# The task
Reproduce each entry exactly as it reads. Leave the images out.

(Given records)

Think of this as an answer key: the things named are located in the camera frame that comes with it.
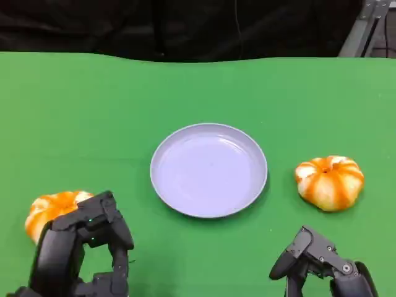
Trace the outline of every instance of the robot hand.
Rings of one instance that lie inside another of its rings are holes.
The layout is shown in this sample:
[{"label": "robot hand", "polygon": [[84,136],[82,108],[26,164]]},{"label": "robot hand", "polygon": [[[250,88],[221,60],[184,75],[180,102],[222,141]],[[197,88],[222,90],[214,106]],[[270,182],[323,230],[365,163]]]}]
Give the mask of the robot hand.
[{"label": "robot hand", "polygon": [[330,290],[333,297],[378,297],[363,263],[342,259],[334,243],[303,226],[272,267],[270,278],[287,278],[285,297],[303,297],[302,289],[308,273],[320,278],[332,277]]},{"label": "robot hand", "polygon": [[[84,244],[107,244],[113,272],[79,278]],[[28,287],[7,297],[127,297],[131,232],[110,191],[78,203],[78,209],[48,222],[41,232]]]}]

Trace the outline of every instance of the pumpkin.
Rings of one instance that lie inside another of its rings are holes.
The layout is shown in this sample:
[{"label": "pumpkin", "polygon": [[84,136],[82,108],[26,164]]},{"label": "pumpkin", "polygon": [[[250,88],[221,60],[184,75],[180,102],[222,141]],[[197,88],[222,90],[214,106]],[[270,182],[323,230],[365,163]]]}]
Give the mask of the pumpkin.
[{"label": "pumpkin", "polygon": [[93,195],[84,191],[67,191],[37,198],[30,207],[25,221],[25,230],[37,244],[44,225],[60,215],[77,209],[77,203],[91,198]]},{"label": "pumpkin", "polygon": [[325,212],[354,205],[364,183],[358,164],[340,156],[301,163],[295,169],[295,179],[301,197]]}]

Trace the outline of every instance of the cable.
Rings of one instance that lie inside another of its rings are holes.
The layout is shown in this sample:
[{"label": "cable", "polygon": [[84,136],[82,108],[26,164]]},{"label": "cable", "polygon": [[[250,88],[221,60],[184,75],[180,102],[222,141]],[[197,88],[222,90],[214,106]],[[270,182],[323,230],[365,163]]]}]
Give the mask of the cable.
[{"label": "cable", "polygon": [[384,36],[385,36],[385,58],[389,58],[389,40],[388,40],[388,14],[384,20]]},{"label": "cable", "polygon": [[240,60],[240,59],[242,59],[242,56],[243,56],[244,44],[243,44],[243,39],[242,39],[241,28],[239,27],[239,21],[238,21],[238,0],[234,0],[234,13],[235,13],[235,24],[236,24],[236,29],[238,31],[238,38],[239,38],[239,45],[240,45],[238,60]]}]

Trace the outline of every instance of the plate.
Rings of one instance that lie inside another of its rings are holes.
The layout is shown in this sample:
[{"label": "plate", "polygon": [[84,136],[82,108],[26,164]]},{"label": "plate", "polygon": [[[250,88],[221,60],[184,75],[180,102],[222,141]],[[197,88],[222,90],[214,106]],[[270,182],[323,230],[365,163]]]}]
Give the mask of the plate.
[{"label": "plate", "polygon": [[223,124],[195,124],[158,146],[150,177],[171,208],[192,217],[218,218],[257,199],[267,180],[267,161],[244,132]]}]

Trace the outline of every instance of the green table surface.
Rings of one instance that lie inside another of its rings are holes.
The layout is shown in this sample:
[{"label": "green table surface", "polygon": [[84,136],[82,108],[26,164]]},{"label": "green table surface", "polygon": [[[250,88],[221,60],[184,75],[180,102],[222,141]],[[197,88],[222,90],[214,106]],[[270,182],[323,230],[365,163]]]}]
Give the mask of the green table surface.
[{"label": "green table surface", "polygon": [[[42,194],[111,189],[136,242],[131,296],[283,296],[268,278],[298,228],[311,225],[341,256],[365,262],[380,296],[396,296],[396,61],[263,59],[157,64],[89,54],[0,53],[0,295],[28,280],[24,232]],[[198,220],[169,209],[149,177],[157,145],[180,127],[216,122],[262,147],[270,179],[245,211]],[[330,154],[366,177],[358,203],[326,214],[303,202],[293,170]],[[84,280],[109,271],[87,249]],[[330,296],[309,277],[305,296]]]}]

(End Given records)

# Task result
Think of this as an answer key: the things named are located in the camera frame that comes with it.
Trace the outline of every instance of the robot hand.
Rings of one instance that lie inside another of its rings are holes.
The layout is shown in this sample:
[{"label": "robot hand", "polygon": [[84,136],[82,108],[26,164]]},{"label": "robot hand", "polygon": [[[250,88],[221,60],[184,75],[180,102],[222,141]],[[197,88],[222,90],[214,106]],[[270,182],[323,230],[365,163]]]}]
Give the mask of the robot hand.
[{"label": "robot hand", "polygon": [[330,290],[333,297],[378,297],[363,263],[342,259],[334,243],[303,226],[272,267],[270,278],[287,278],[285,297],[303,297],[302,289],[308,273],[320,278],[332,277]]},{"label": "robot hand", "polygon": [[[84,244],[107,244],[113,272],[79,278]],[[28,287],[7,297],[127,297],[131,232],[110,191],[78,203],[78,209],[48,222],[41,232]]]}]

Trace the outline of every instance of the pumpkin.
Rings of one instance that lie inside another of its rings are holes.
The layout is shown in this sample:
[{"label": "pumpkin", "polygon": [[84,136],[82,108],[26,164]]},{"label": "pumpkin", "polygon": [[[250,88],[221,60],[184,75],[180,102],[222,141]],[[197,88],[222,90],[214,106]],[[270,182],[323,230],[365,163]]]}]
Give the mask of the pumpkin.
[{"label": "pumpkin", "polygon": [[93,195],[84,191],[67,191],[37,198],[30,207],[25,221],[25,230],[37,244],[44,225],[60,215],[77,209],[77,203],[91,198]]},{"label": "pumpkin", "polygon": [[325,212],[354,205],[364,183],[358,164],[340,156],[301,163],[295,169],[295,179],[301,197]]}]

Trace the outline of every instance of the cable.
Rings of one instance that lie inside another of its rings are holes.
The layout is shown in this sample:
[{"label": "cable", "polygon": [[84,136],[82,108],[26,164]]},{"label": "cable", "polygon": [[[250,88],[221,60],[184,75],[180,102],[222,141]],[[197,88],[222,90],[214,106]],[[270,182],[323,230],[365,163]]]}]
Give the mask of the cable.
[{"label": "cable", "polygon": [[384,36],[385,36],[385,58],[389,58],[389,40],[388,40],[388,14],[384,20]]},{"label": "cable", "polygon": [[240,60],[240,59],[242,59],[242,56],[243,56],[244,44],[243,44],[243,39],[242,39],[241,28],[239,27],[239,21],[238,21],[238,0],[234,0],[234,13],[235,13],[235,24],[236,24],[236,29],[238,31],[238,38],[239,38],[239,45],[240,45],[238,60]]}]

Trace the outline of every instance of the plate.
Rings of one instance that lie inside another of its rings are holes.
The layout is shown in this sample:
[{"label": "plate", "polygon": [[84,136],[82,108],[26,164]]},{"label": "plate", "polygon": [[[250,88],[221,60],[184,75],[180,102],[222,141]],[[197,88],[222,90],[214,106]],[[270,182],[323,230],[365,163]]]}]
Give the mask of the plate.
[{"label": "plate", "polygon": [[223,124],[195,124],[158,146],[150,177],[171,208],[192,217],[218,218],[257,199],[267,180],[267,161],[244,132]]}]

Trace the outline of every instance of the green table surface.
Rings of one instance that lie inside another of its rings are holes.
The layout is shown in this sample:
[{"label": "green table surface", "polygon": [[84,136],[82,108],[26,164]]},{"label": "green table surface", "polygon": [[[250,88],[221,60],[184,75],[180,102],[222,141]],[[197,88],[222,90],[214,106]],[[270,182],[323,230],[365,163]]]}]
Give the mask of the green table surface.
[{"label": "green table surface", "polygon": [[[42,194],[111,189],[136,242],[131,296],[283,296],[268,278],[298,228],[311,225],[341,256],[365,262],[380,296],[396,296],[396,61],[263,59],[157,64],[89,54],[0,53],[0,295],[28,280],[24,232]],[[198,220],[169,209],[149,177],[157,145],[180,127],[216,122],[262,147],[270,179],[245,211]],[[330,154],[366,177],[358,203],[326,214],[303,202],[293,170]],[[84,280],[109,271],[87,249]],[[330,296],[309,277],[305,296]]]}]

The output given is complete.